Tsahal essaie en effet de contrôler complètement le récit qui est fait de l'horreur à Gaza. Seuls les journalistes étrangers "embedded" (insérés dans des unités de l'armée qui montre ce qu'elle veut) sont tolérés. Le Monde a même par deux fois au moins participé à cette macabre pantalonnade. Mme Schwartzbrod a raison de dénoncer cette tentative de contrôle total par l'occupant, mais ça ne devrait pas être fait au mépris des courageux journalistes locaux.
On ne peut écarter d'un revers de main, les contributions des media non occidentaux. La chaîne en anglais AlJazeera, fait un travail tout à fait raisonnable. Les interventions et discours retransmis des chefs du Hezbollah et du Hamas sont certes difficiles à regarder mais le reste est plutôt équilibré et on y entend des intervenants de toute obédience. En fait, elle fait un bien meilleur travail que ces consœurs occidentales non seulement de récolte et diffusion d'information et de témoignages mais aussi à présenter toutes les facettes et donner la parole à toutes les parties. On ne peut lui reprocher d'apporter des informations là où les media occidentaux en sont avares. Et malheureusement c'est aussi une partie du problème. Les media occidentaux, après avoir occulté les exactions israéliennes lors des premiers jours après le 7 octobre pour ne parler que des horreurs déclenchées par le Hamas et de la souffrance ses victimes (qui, évidemment, méritaient le temps d’antenne), ont entouré d'innombrables conditionnels les évènements qui se passaient à Gaza, préférant toujours les sources militaires israéliennes, et puis s'en sont vite lassées. Le sujet ne fait plus que deux phrases générales de-ci de-là. La guerre en Ukraine a à nouveau préséance dans la hiérarchie des conflits. Pourquoi ? Le sang des palestiniens est t-il moins rouge, leurs souffrances moins grandes et leur morts moins pleurés ?

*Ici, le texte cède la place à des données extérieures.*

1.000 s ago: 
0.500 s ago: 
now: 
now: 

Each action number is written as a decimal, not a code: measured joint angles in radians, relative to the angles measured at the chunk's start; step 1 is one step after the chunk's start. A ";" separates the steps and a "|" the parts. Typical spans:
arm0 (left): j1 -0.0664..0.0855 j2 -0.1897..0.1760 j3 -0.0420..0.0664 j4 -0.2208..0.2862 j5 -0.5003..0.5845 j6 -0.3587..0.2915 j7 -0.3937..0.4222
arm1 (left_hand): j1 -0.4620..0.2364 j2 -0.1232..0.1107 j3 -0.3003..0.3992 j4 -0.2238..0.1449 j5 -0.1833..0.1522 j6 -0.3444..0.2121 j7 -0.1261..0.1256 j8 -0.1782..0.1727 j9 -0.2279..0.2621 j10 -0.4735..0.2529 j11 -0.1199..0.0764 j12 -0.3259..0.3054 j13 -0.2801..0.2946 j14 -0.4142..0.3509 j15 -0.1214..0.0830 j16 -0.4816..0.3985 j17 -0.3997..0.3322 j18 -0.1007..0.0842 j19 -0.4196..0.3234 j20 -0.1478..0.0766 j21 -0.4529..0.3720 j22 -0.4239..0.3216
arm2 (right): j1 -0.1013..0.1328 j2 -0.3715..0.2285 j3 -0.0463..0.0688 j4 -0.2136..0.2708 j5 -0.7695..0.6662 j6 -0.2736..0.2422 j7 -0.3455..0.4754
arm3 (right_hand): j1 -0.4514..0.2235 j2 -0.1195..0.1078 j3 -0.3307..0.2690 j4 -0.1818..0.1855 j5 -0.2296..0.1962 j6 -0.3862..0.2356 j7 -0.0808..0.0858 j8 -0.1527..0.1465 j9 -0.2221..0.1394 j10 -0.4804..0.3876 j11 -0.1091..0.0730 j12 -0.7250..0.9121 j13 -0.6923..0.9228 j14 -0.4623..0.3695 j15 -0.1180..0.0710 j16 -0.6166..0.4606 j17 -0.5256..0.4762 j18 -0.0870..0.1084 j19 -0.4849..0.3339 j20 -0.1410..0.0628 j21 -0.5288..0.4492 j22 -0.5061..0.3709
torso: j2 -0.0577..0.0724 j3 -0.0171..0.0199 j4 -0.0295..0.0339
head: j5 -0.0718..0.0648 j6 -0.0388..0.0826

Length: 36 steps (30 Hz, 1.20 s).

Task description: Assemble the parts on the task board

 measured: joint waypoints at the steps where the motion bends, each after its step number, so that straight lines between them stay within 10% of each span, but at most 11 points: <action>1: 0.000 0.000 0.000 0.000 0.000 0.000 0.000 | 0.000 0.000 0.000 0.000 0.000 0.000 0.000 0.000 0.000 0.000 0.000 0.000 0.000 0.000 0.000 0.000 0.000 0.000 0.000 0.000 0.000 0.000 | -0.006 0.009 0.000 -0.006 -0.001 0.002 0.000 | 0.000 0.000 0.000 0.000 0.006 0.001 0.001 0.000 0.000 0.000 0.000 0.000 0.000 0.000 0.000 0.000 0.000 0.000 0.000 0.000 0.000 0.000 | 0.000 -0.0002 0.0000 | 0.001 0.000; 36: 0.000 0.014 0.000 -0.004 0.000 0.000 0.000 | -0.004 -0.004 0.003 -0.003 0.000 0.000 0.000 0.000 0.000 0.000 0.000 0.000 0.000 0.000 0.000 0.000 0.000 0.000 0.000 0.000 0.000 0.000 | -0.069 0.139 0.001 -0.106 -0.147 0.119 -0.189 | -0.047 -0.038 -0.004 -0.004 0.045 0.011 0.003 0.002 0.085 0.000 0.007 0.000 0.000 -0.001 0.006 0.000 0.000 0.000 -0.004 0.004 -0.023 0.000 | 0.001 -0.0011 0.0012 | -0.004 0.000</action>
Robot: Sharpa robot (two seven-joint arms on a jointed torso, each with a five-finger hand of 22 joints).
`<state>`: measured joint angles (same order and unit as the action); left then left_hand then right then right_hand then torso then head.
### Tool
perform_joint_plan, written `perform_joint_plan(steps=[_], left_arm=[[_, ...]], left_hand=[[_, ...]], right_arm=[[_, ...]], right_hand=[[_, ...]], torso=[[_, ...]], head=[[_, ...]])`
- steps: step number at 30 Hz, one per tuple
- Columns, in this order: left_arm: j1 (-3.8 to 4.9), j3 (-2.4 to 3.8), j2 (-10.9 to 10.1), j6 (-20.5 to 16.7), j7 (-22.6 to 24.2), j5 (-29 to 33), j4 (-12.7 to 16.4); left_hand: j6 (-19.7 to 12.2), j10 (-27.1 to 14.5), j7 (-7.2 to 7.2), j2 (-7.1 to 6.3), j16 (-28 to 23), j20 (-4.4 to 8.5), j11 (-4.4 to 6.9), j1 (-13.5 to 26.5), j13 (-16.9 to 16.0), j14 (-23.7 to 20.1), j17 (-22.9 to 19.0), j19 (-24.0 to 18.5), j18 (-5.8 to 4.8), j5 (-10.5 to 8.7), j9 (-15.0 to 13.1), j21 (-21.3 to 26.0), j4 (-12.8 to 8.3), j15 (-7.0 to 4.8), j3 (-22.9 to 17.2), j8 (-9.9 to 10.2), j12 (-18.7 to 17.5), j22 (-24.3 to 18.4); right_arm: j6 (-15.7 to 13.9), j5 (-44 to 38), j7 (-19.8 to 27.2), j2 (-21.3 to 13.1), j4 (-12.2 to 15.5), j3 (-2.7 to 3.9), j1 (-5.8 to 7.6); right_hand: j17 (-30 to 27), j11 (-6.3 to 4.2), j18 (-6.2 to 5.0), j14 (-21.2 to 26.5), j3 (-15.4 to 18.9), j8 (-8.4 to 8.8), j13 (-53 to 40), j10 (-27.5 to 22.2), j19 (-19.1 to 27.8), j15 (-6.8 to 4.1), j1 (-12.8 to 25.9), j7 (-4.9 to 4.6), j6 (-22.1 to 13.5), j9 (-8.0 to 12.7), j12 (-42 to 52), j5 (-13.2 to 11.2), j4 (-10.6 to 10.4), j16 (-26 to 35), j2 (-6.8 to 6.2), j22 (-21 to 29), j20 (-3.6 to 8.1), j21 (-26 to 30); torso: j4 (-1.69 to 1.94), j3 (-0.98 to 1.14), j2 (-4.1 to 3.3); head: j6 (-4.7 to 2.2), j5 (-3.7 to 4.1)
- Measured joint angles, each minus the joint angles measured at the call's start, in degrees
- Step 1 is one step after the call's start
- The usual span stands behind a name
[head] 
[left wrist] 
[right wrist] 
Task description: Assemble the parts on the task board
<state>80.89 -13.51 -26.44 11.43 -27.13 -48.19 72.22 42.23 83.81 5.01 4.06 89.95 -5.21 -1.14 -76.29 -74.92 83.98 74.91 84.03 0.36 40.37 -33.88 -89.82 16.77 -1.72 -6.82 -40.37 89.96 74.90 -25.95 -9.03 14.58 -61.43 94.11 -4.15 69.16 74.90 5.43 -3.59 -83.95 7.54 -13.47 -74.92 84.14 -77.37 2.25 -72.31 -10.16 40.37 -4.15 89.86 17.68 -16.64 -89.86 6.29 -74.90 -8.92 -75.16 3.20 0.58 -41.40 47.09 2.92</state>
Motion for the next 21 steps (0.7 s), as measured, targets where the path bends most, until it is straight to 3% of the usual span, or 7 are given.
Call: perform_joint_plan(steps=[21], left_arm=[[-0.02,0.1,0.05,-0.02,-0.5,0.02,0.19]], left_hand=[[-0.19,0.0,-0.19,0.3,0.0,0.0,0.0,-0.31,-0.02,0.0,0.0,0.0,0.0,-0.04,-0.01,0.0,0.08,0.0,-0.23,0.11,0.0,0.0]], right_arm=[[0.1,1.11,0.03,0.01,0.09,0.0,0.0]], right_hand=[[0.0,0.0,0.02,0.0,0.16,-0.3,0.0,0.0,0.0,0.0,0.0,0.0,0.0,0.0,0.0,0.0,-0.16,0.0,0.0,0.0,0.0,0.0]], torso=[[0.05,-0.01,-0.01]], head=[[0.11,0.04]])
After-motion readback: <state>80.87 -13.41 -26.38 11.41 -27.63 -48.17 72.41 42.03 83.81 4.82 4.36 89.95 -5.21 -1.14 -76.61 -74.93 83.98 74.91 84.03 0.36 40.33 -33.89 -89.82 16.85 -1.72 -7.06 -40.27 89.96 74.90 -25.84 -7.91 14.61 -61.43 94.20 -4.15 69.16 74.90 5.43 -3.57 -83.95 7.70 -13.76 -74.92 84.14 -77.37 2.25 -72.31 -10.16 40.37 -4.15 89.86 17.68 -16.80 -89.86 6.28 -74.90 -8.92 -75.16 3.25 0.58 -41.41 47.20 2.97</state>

L'édito pèche aussi par imprécision en affirmant que la persistance des bombardements est la conséquence logique directe de la volonté d'atteindre le but de guerre (révisé) de détruire le commandement du Hamas. Ici l'autrice semble prendre pour argent comptant les déclarations à géométrie variable des officiels israéliens. Le biais symétrique de la méfiance par rapport aux sources palestiniennes est le crédit donné aux dires des dirigeants de l'état occupant. ce alors qu'il semble qu'un des but de guerre soit la vengeance sur le peuple palestinien et la riposte disproportionnée pour dissuader. Mme Schwartzbrod fait pourtant mieux que beaucoup de ses confères qui ne semblent pas comprendre que la situation informationnelle dissymétrique engendre des biais rédhibitoires dans leurs production. Il faut reconnaître à l'éditorialiste d'exposer au moins un des facteurs induisant l'orientation pro-israélienne de beaucoup d'acteurs médiatiques : l'interdiction par Israël des journalistes étrangers à Gaza. (l'auteur semble aussi blâmer l'Égypte d'empêcher le passage des journalistes internationaux à Rafah mais ce dernier point n'est pas clair et nous donnera l'occasion de revenir sur le flou de la gestion du poste frontière de Rafah et l'accord de Philadelphie dans un prochain billet.)